Authors, year, country of publication, country of all authors, DOI

Reference type (e.g. interventional study, review, editorial, commentary, scenarios)

Ethics approval (yes/no)

Funding (academic/industry)

Aims of the article/study

Study design

Inclusion criteria

Exclusion criteria

Description of intervention

Description of comparator group

Simulation modality (e.g. computer-based, mannequin, simulated participants, role play, etc.)

Study participants:

Number

Profession (e.g. doctor, nurse, allied health, other)

Specialty (e.g. emergency, intensive care, anaesthesia, surgery, medicine, radiology, other)

Training level (e.g. student, trainee, consultant, other)

Setting (e.g. theatre, emergency department, ward, outpatient clinic, other)

Educational theory

Theoretical frameworks

Outcome measures

Modified Kirkpatrick evaluation level [40]

Important results

Barriers and facilitators to implementation of Sim-IPE in surgery

Data analysis and presentation

The data charted from the selected references will be analyzed quantitatively and qualitatively. Quantitative data regarding article characteristics (including the number of articles, article type, number and nature of participants, setting and simulation modalities, etc.) will be analyzed with a simple descriptive numerical summary. Qualitative data will be analyzed using descriptive-directed content analysis [41]. Both quantitative and qualitative data will be presented in tabular form and narrative summary to describe how Sim-IPE in surgery is practiced, researched and discussed. Consistent with best practice recommendations for scoping reviews, data aggregation and quality assessment of references will not be performed [32,33].

Stakeholder consultation

In accordance with the Levac methodological framework for conducting scoping reviews, stakeholders have been involved in developing this protocol to enhance methodological rigour [33]. Stakeholders include clinicians (surgeons, emergency medicine physician and nurse), educators, administrators and trainees. Stakeholders will continue to be invited to provide insight and guidance in subsequent phases of the review (data extraction, data analysis, manuscript review). Reporting of stakeholder involvement will utilize the ACTIVE (Authors and Consumer Together Impacting on eVidencE) framework [42].

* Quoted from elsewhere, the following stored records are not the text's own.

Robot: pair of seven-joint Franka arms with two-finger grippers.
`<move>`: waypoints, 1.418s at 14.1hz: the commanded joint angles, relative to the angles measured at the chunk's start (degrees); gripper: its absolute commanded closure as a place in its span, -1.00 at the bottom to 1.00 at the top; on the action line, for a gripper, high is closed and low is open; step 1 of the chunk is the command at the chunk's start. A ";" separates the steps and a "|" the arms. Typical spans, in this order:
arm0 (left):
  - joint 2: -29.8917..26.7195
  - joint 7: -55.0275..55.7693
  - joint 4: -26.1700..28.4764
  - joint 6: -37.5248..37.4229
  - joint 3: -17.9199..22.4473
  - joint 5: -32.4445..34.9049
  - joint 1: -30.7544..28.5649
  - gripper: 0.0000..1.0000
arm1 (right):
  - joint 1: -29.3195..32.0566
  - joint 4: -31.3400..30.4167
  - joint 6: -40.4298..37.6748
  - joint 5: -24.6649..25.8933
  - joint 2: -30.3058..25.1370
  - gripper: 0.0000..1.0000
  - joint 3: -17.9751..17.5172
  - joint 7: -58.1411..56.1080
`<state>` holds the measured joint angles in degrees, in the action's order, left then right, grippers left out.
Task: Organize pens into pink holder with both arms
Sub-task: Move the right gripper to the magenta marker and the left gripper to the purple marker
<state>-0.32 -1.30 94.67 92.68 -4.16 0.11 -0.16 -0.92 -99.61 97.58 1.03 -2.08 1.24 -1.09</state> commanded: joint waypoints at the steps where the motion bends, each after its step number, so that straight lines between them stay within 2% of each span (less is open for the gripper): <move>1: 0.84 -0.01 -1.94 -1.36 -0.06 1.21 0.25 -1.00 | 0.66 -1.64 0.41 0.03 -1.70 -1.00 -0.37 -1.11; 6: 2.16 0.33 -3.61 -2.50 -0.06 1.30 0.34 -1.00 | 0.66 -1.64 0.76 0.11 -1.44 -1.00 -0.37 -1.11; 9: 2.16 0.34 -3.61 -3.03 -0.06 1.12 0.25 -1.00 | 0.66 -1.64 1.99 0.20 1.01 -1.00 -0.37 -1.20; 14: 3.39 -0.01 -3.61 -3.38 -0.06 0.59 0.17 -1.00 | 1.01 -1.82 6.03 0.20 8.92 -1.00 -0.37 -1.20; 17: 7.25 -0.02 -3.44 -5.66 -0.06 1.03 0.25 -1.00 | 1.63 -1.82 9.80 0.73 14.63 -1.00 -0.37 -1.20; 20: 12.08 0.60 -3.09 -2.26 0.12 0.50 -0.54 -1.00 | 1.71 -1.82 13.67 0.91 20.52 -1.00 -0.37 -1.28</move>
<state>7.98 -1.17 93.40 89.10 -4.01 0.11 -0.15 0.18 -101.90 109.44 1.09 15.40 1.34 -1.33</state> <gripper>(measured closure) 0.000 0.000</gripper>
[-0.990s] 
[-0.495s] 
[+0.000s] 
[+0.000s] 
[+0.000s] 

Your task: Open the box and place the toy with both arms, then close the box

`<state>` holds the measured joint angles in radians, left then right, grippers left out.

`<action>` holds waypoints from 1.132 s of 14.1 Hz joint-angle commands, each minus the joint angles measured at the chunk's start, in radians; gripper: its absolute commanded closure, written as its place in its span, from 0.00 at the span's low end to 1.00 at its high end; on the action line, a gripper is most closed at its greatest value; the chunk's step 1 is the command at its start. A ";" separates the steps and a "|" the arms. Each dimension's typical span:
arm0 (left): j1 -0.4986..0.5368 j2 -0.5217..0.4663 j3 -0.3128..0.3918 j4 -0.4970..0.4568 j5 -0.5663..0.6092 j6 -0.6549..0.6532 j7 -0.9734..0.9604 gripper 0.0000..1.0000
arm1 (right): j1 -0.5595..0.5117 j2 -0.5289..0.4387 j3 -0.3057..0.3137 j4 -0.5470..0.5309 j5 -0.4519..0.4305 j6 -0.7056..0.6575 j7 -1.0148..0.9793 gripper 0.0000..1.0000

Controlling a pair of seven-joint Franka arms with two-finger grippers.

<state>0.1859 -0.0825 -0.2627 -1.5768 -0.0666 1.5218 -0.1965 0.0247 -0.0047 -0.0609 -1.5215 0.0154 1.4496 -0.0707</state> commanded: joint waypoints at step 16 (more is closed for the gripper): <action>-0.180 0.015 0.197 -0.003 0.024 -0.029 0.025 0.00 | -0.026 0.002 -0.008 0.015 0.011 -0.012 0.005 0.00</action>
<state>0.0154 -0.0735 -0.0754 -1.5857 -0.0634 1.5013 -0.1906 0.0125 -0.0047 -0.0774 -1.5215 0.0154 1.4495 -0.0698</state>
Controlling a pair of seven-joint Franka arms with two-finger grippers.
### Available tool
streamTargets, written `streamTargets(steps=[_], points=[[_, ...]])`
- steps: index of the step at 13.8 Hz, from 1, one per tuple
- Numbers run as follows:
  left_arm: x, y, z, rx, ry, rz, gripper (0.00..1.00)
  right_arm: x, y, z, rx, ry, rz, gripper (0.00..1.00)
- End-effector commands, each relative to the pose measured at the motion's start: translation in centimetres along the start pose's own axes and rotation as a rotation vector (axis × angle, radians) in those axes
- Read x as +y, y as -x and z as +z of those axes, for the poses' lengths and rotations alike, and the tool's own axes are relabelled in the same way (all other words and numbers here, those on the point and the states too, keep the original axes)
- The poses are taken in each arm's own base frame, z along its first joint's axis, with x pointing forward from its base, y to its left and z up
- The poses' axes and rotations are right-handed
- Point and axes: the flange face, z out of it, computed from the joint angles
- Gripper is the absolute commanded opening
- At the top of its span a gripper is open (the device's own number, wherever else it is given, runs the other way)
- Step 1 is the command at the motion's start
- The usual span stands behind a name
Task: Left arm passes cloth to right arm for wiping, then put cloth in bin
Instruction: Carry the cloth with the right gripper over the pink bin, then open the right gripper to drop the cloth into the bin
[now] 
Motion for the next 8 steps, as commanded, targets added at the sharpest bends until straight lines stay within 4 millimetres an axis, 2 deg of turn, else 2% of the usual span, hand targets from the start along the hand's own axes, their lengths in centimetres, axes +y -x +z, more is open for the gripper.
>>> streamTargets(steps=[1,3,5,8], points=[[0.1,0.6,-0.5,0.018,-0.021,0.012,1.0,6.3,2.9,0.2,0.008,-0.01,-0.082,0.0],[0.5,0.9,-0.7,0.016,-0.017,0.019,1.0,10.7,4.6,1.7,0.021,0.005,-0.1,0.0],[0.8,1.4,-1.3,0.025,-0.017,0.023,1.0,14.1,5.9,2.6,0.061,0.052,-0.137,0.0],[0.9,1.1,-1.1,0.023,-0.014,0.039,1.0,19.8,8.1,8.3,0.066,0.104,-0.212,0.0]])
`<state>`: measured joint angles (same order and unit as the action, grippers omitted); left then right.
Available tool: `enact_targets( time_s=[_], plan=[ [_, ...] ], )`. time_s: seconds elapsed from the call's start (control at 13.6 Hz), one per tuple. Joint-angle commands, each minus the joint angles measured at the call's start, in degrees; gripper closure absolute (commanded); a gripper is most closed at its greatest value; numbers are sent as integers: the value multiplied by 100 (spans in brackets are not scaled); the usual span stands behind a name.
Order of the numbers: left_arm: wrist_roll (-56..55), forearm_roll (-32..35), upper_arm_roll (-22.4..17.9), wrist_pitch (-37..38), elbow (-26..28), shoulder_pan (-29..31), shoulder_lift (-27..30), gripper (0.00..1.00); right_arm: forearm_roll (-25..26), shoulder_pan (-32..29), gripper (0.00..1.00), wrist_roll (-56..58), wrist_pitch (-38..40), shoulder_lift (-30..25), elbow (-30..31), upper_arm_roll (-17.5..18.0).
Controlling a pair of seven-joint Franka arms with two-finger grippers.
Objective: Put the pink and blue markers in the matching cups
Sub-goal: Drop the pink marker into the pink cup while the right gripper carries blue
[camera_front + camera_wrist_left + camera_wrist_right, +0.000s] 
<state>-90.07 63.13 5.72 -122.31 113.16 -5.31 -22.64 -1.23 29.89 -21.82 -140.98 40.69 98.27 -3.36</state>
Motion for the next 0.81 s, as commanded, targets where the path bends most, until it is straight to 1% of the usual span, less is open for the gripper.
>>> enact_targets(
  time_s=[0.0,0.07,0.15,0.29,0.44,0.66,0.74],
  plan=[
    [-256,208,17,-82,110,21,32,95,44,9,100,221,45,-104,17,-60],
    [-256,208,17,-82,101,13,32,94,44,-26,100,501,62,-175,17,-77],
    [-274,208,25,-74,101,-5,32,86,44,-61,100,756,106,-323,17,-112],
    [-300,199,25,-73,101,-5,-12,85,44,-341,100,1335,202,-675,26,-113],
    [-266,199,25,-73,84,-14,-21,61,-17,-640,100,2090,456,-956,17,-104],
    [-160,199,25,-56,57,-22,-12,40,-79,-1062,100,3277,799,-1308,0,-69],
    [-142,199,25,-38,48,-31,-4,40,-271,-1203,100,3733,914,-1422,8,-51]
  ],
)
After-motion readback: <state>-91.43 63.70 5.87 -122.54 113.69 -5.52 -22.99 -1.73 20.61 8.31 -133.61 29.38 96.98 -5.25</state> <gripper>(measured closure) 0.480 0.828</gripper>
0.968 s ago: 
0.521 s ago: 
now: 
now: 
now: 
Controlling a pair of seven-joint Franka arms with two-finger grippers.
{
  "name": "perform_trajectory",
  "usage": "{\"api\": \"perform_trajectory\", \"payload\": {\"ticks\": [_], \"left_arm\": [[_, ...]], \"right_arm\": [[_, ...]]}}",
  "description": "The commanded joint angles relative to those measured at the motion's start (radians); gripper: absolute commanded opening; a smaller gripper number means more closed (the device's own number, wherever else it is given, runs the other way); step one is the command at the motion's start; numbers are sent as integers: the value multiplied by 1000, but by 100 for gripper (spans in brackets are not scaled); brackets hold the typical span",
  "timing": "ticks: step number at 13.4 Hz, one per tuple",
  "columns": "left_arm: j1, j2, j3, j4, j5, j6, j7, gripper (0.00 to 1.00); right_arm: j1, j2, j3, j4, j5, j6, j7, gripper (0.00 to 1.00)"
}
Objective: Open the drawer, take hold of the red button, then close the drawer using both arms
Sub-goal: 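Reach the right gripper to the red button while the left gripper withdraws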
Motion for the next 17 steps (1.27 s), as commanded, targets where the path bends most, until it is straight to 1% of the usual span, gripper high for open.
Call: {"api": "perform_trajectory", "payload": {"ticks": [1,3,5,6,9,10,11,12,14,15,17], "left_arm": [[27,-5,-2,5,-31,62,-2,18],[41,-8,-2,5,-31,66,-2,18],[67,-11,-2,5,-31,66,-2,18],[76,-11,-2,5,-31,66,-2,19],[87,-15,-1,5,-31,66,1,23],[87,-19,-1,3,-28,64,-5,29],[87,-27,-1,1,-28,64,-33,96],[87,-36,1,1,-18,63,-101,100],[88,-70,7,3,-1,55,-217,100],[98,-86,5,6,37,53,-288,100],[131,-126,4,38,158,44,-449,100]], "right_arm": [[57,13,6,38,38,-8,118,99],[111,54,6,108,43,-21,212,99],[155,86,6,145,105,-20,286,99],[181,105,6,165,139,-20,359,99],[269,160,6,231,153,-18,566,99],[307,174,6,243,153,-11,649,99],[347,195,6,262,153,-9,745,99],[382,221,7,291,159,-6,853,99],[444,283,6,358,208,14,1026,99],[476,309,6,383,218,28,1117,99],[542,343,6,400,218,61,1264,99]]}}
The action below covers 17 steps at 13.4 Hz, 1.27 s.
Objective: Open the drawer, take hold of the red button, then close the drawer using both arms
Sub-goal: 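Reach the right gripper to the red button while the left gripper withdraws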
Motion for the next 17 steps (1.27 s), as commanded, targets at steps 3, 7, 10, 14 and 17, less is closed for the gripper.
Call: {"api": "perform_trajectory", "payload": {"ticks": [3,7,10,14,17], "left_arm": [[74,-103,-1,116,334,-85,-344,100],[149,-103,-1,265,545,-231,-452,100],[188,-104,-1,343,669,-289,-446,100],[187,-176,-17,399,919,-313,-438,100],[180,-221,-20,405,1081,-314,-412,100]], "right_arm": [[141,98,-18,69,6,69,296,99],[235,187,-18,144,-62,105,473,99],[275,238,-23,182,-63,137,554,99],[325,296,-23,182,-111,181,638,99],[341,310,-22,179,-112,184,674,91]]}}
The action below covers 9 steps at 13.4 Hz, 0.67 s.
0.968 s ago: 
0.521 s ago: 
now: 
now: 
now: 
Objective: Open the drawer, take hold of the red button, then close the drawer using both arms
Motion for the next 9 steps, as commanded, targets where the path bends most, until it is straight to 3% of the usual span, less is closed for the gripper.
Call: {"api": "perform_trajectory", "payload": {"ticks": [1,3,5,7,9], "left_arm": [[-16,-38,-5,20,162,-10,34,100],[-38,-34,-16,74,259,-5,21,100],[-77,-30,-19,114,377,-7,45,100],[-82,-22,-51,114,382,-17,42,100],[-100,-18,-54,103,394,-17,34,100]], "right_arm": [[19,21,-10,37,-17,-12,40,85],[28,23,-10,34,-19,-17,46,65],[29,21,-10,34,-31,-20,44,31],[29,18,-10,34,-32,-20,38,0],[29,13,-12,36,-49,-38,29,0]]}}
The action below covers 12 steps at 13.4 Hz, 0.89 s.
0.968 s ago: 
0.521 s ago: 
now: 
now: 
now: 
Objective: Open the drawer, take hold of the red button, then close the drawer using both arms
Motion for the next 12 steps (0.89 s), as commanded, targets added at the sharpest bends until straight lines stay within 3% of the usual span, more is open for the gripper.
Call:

Anticipated results and outcomes

The results from this scoping review will map the existing literature on Sim-IPE in surgery. The findings are anticipated to illuminate the current state of practice of Sim-IPE in surgery, identify facilitators and barriers to implementation, and reveal gaps in the literature where further research would be beneficial. This knowledge may inform educators, researchers and policy-makers and influence the future practice and research of Sim-IPE in surgery.

Declarations

Author contributions

SGS (conceptualisation, methodology, project administration, writing – original draft), OM (methodology), DC (methodology, supervision), VM (methodology, supervision), JP (writing – review and editing) and DN (methodology, supervision, writing – review and editing). All authors have reviewed and approved the final manuscript.

Funding

This scoping review is part of a PhD research program supported by a Graduate Research Scheme scholarship from the Australian Government (2019–current).

Availability of data and materials

Data and materials pertaining to the study will be made available upon reasonable request to the corresponding author.

Ethics approval and consent to participate

None applicable.

Competing interests

There are no conflicts of interest to declare.